A new meeting with Socialist Prime Minister Pedro Sánchez is expected on Sept. 9, while tomorrow (Sept. 4) Clavijo will travel to Ceuta, the Spanish exclave opposite Gibraltar that, along with the Atlantic archipelago, is the territory under the greatest migratory pressure at this time. According to data provided by the autonomous city’s government, entries of irregular migrants into Ceuta have increased sixfold over last year, with facilities for the reception of unaccompanied minors reportedly operating at a capacity of 360 per cent.
Madrid’s strategy, for now, is to sign agreements with the African countries of origin and transit of the flows, following the practice of externalising borders that is now well established in Europe and has been applied on the diverse shores of the Mediterranean from Libya to Albania, from Tunisia to Turkey. Sánchez paid an official visit to Mauritania, Gambia, and Senegal last week, where he signed as many pacts to promote so-called circular migration (i.e., bilaterally recognised economic migration schemes between two countries) through legal and safe routes.
The problem, according to Clavijo, is primarily political.
The Canarian governor pointed his finger at the Partido Popular (PP), the main opposition party representing the centre-right conservatives, guilty of scuttling a legislative proposal advanced jointly by the Coalición Canaria, Sánchez’s PSOE, and Sumar’s radical left. Since then, Clavijo lamented, the entire country has been waiting for a response from the PP (which, moreover, is part of the tripartite coalition that governs in the Canary Islands) that, however, has been slow to arrive.
During a vote in Congress last July 23, the government lost 171 to 177 and failed to approve an amendment to the Ley de Extranjería that would have established a binding mechanism for the redistribution of unaccompanied migrant minors among Spain’s autonomous communities, intending to relieve pressure on the areas most affected by the flows such as precisely the Canary Islands and Ceuta.
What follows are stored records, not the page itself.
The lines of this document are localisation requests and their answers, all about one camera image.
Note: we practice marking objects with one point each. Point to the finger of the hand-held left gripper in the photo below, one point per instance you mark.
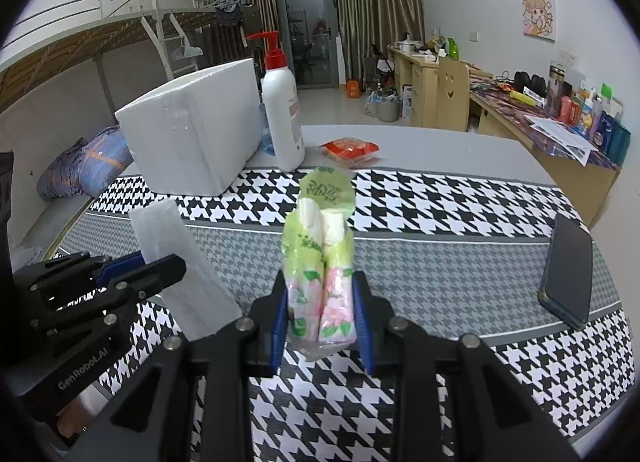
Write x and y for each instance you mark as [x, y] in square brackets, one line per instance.
[155, 277]
[120, 267]

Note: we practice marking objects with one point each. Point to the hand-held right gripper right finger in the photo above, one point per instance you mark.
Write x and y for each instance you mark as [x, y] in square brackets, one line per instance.
[361, 322]

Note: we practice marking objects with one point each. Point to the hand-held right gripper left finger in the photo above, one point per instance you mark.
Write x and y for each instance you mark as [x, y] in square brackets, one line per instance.
[280, 322]

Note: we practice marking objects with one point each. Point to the white foam strip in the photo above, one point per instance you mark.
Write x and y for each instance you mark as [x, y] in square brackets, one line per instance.
[175, 262]

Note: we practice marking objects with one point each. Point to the floral tissue pack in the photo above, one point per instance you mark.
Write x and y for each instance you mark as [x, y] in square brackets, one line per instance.
[320, 262]

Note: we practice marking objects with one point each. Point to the white foam box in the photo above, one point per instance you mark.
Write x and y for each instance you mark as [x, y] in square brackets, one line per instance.
[190, 126]

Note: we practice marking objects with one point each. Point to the person's left hand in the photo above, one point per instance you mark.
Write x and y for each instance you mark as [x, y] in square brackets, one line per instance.
[77, 417]

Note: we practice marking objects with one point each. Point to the houndstooth table mat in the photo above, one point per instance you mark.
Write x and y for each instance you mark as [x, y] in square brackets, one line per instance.
[440, 252]

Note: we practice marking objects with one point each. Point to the blue plaid quilt bundle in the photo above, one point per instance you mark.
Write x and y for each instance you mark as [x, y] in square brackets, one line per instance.
[85, 164]

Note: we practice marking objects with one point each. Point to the red snack packet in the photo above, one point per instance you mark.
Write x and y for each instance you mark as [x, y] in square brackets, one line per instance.
[350, 149]

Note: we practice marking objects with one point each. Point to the white pump lotion bottle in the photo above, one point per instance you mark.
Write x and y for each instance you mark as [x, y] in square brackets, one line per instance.
[282, 116]

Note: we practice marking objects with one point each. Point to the black phone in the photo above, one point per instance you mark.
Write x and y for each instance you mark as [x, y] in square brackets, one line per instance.
[567, 272]

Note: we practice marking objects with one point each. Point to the grey bucket with bags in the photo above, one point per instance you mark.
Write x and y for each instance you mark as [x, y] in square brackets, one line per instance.
[382, 105]

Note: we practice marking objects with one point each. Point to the white carton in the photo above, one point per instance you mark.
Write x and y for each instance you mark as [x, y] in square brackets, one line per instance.
[407, 104]

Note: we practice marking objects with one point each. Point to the white bed ladder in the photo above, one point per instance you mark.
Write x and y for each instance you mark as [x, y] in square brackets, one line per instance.
[172, 41]

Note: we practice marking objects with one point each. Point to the orange floor item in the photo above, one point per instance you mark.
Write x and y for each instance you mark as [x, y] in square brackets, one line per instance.
[353, 89]

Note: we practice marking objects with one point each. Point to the small wooden desk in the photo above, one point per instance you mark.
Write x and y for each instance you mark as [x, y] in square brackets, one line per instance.
[415, 86]

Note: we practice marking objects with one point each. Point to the wooden smiley chair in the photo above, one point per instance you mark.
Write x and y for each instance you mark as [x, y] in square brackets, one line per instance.
[452, 96]

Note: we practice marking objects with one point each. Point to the wooden desk with printed cover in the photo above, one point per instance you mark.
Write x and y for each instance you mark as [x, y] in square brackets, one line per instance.
[575, 181]

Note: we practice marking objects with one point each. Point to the printed papers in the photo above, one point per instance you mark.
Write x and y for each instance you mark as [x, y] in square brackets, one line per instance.
[560, 136]

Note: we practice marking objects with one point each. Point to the hanging dark clothes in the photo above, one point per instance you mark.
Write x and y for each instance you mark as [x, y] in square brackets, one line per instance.
[229, 14]

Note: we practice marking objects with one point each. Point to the yellow tube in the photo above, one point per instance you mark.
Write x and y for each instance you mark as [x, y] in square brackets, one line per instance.
[524, 97]

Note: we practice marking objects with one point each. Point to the green plastic object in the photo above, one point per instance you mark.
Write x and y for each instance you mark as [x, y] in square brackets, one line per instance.
[452, 48]

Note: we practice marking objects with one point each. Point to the black headphones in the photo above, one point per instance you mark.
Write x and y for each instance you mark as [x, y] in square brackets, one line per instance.
[530, 83]

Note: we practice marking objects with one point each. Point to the glass balcony door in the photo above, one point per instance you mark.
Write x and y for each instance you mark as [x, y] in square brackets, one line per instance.
[305, 16]

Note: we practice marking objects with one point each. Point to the cluster of toiletry bottles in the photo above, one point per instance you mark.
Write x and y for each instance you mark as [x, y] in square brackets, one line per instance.
[595, 116]

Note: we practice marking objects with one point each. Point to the white bunk bed frame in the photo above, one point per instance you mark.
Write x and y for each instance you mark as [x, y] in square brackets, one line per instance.
[75, 46]

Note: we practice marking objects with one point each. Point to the white wall socket pair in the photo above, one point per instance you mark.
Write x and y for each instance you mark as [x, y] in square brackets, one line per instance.
[569, 57]

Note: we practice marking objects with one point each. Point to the cartoon wall poster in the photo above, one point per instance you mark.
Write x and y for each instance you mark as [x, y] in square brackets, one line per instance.
[539, 14]
Sánchez’s majority lacked the crucial votes of the Catalan independence-minded Junts, who refused to support the amendment so as not to “continue to saturate Catalonia” with migrants.
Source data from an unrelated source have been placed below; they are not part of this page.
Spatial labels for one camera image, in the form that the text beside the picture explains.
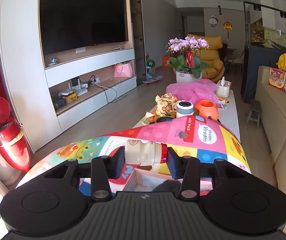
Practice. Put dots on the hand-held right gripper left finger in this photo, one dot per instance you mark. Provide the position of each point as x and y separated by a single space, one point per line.
118 162

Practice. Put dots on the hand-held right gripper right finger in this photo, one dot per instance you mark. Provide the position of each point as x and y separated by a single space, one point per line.
175 163

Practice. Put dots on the black plush toy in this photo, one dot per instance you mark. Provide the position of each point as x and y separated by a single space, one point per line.
168 187

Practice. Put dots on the pink cardboard box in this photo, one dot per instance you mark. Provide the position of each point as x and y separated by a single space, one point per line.
138 180

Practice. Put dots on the small cartoon figurine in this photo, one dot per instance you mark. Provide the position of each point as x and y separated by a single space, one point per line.
143 152

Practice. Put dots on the colourful cartoon play mat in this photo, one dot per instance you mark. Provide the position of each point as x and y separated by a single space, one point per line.
95 145

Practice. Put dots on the fruit plate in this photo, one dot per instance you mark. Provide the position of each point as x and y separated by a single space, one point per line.
153 120

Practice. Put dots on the white cylinder with dark top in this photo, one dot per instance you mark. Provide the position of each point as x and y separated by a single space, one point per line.
185 110

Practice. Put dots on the cartoon print cloth bag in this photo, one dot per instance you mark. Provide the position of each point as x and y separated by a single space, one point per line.
165 105

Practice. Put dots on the orange round toy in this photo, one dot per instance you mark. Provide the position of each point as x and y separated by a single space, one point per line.
206 110

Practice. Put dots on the pink tulle cloth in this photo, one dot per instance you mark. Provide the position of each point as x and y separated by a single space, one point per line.
195 90

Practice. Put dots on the yellow box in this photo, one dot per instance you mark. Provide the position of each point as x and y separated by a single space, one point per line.
71 97

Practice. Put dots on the skateboard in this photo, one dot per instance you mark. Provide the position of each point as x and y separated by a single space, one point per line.
153 80

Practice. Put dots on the white power strip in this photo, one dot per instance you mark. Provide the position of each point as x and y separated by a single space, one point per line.
95 78

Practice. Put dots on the white router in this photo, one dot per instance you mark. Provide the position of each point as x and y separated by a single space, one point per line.
75 86

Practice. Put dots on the white tissue box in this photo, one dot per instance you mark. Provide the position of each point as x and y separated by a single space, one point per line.
223 88

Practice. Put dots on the pink gift bag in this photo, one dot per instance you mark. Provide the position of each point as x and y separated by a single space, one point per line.
123 70

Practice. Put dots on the small grey stool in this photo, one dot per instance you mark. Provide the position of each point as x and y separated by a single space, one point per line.
254 110

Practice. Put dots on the pink orchid plant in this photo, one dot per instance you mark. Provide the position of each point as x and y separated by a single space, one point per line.
188 62

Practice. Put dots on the watermelon ball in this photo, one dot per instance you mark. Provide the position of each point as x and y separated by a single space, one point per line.
151 64

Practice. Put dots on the orange box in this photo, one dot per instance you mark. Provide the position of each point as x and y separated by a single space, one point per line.
167 61

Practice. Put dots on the yellow armchair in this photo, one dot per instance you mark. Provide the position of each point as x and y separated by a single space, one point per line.
213 67

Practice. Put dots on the white television cabinet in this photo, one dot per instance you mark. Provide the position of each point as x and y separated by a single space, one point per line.
65 70

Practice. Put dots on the red trash bin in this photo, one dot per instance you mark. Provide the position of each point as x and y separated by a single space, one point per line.
10 145

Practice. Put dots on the beige sofa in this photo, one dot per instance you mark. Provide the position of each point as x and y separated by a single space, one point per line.
282 135

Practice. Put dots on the small grey shelf ornament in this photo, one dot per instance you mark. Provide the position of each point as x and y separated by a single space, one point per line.
54 60

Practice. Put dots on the beige dining chair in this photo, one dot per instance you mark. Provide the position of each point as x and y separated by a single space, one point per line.
235 60

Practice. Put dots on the dark fish tank cabinet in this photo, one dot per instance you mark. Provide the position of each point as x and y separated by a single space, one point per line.
257 65

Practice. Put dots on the pink cartoon picture bag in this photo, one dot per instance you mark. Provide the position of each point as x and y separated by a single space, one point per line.
277 78

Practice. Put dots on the hanging yellow ornament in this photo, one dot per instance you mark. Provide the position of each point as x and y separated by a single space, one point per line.
228 26

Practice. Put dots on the black television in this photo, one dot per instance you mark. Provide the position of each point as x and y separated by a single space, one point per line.
83 17

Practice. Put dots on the glass fish tank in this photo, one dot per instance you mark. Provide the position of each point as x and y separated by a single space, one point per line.
265 37

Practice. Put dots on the cartoon wall clock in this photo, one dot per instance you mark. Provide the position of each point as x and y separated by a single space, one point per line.
212 21
However, the political dimension of the clash over migration is transversal and does not only trace the divisions between government and opposition. On the majority side, in addition to the defection of Junts, PM Sánchez is also suffering friendly fire from partners to his left for his statements about the need to repatriate irregular migrants. An “extraordinarily worrying” approach, in the words of Sumar’s spokeswoman Elizabeth Duval, who lamented not only the radicalisation of the conservatives’ positions but also “that PSOE has decided to follow this path.” “Copying the recipe of the right and the far right only benefits them,” said Duval.
But there have been some frictions even in the right-wing camp, which includes the PP, the more radical Vox, and Se acabó la fiesta (SALF). In July, for example, several regional governments governed by the PP-Vox coalition entered a crisis because the conservatives decided to take in and redistribute among the various autonomous communities 400 unaccompanied minors who had landed precisely in the Canary Islands. However, for Clavijo, who governs the archipelago with the PP, migration “is not a political or territorial issue” but “a humanitarian drama to which Europe and Spain must respond.” The Canarian governor called the Spanish far right “petty” and “miserable” for its attempts to gain electoral advantage “from the death, hunger, and misery of children.”